What to work on:
Where does the word "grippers" appear in the data? Copy every line that holds it.

Input data:
########################################

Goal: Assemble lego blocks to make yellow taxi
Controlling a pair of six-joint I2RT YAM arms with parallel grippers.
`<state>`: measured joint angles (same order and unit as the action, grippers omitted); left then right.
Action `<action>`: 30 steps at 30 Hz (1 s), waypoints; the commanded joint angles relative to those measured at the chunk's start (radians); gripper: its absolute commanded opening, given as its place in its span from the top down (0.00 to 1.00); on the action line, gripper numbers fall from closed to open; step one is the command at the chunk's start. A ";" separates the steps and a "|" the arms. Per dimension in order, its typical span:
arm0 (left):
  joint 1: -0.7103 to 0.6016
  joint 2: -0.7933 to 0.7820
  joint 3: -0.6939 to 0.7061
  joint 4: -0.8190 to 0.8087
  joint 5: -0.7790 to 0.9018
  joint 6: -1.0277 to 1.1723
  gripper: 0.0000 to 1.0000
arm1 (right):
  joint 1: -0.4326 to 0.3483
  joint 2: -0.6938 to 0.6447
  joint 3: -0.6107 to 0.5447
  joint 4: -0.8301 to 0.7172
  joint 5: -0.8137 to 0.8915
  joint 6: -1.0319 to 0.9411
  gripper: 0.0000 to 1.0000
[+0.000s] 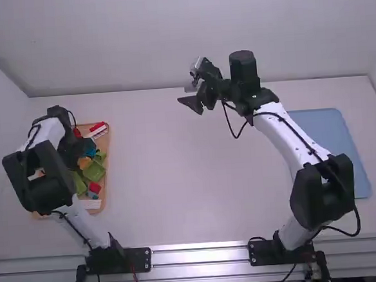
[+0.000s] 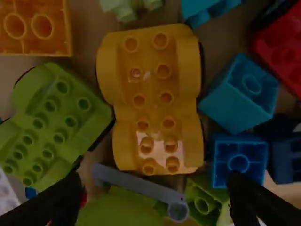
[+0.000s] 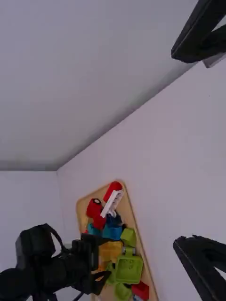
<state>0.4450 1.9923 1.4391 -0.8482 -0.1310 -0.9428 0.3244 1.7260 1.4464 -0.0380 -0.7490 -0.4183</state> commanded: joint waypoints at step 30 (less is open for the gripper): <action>0.045 0.013 -0.163 0.204 -0.099 -0.056 0.23 | 0.002 0.008 0.032 -0.005 -0.010 0.001 0.01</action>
<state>0.4873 1.9926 1.2999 -0.6407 -0.2054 -0.9852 0.3244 1.7260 1.4464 -0.0429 -0.7494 -0.4179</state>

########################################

Answer section:
Controlling a pair of six-joint I2RT YAM arms with parallel grippers.
`<state>`: measured joint angles (same order and unit as the action, grippers omitted); left then right.

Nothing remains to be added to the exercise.